This is the kind of job where getting the electrical right isn't optional - it's everything. We're working through a full hood and makeup air fan system installation for a food court, and there's a lot happening across multiple tenant spaces. Each kitchen station has its own ventilation requirements, and every piece of that puzzle has to be electrically connected, balanced, and code-compliant before a single vendor can fire up their equipment.
The hood systems you see going in are tied directly to exhaust fans and makeup air units on the roof. Those CaptiveAire units up top - the exhaust fans and the makeup air handler - are what keep the whole system breathing properly. They pull cooking fumes out and push fresh, conditioned air back in. Without the electrical work done right, none of that functions the way it should. Incorrect wiring can cause fans to run out of spec, trip breakers, or worse - create a fire hazard in a commercial kitchen environment.
Inside each tenant space, the hoods are mounted and the control panels are wired into the system. The control panels tied to each hood manage fan speed, fire suppression interlocks, and makeup air balancing. That's not plug-and-play work. It requires careful coordination between the electrical rough-in, the equipment specs, and the mechanical layout - and we're doing all of it in a space that will eventually house multiple separate food businesses under one roof.
Food court builds are genuinely complex commercial electrical jobs. You're not wiring one kitchen - you're wiring several, each with their own load requirements, and making sure they all play nicely on a shared electrical system.
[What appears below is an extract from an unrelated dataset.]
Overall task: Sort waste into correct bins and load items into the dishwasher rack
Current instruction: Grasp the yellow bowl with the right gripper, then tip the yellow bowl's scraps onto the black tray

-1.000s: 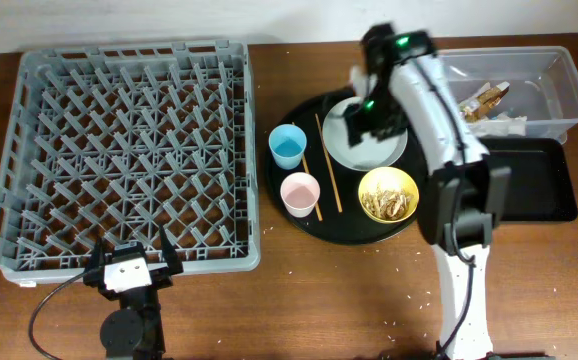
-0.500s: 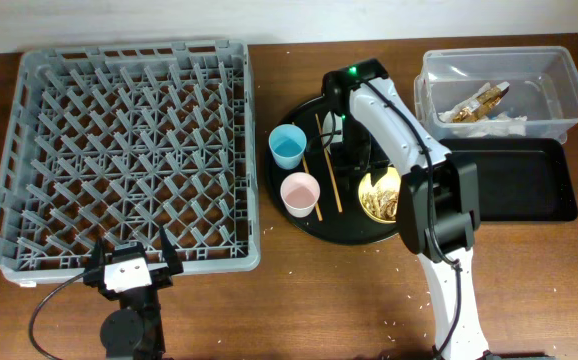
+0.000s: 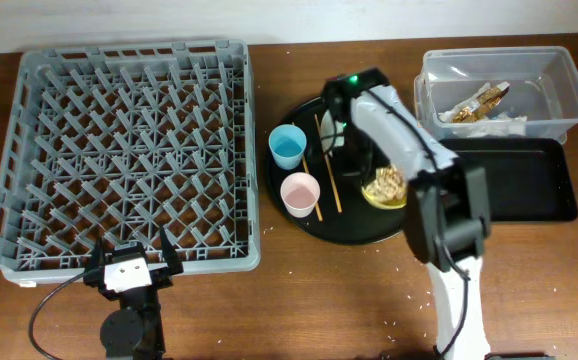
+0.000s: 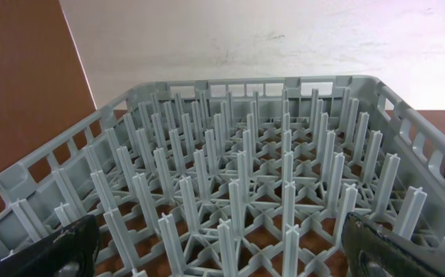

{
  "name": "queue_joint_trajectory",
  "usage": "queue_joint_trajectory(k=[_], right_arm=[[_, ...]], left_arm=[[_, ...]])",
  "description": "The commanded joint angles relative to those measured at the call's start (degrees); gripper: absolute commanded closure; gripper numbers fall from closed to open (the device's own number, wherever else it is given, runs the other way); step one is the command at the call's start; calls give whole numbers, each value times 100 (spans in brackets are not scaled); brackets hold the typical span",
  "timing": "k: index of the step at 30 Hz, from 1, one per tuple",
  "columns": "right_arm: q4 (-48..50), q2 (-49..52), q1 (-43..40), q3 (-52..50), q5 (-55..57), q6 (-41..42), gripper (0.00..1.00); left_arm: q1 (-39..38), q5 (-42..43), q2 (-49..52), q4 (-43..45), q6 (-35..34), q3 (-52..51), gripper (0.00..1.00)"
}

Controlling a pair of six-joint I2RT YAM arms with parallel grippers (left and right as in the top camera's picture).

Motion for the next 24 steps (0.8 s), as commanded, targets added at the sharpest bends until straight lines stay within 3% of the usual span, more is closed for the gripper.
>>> queue_joint_trajectory(k=[1,5,10,20,24], right_arm=[[-131,-1270,-411,31,22,-402,96],[-146,-1978,-1150,-22,-463,-1128,96],[125,-2072,-2124,-535,-1635,-2369,96],[822,-2072,-4649,-2155,-5989,-5246,96],[1635,-2070,-5466,-3025,-6800,-5348,96]], left_arm=[[42,44,-26,9,90,-31,1],[42,44,-28,9,90,-31,1],[42,44,-26,9,90,-31,1],[42,44,-26,9,90,-31,1],[42,44,-26,9,90,-31,1]])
That means load calculations, proper panel sizing, and running circuits that can handle the demands of commercial cooking equipment day in and day out. Our commercial electrical installation work on jobs like this is built to last, not just to pass inspection.
We take a lot of pride in doing the details right the first time. On a job this size, shortcuts in the electrical phase create expensive headaches for everyone down the line - building owners, tenants, and inspectors alike. Getting it right now means the businesses that open here can hit the ground running without worrying about their electrical system on day one.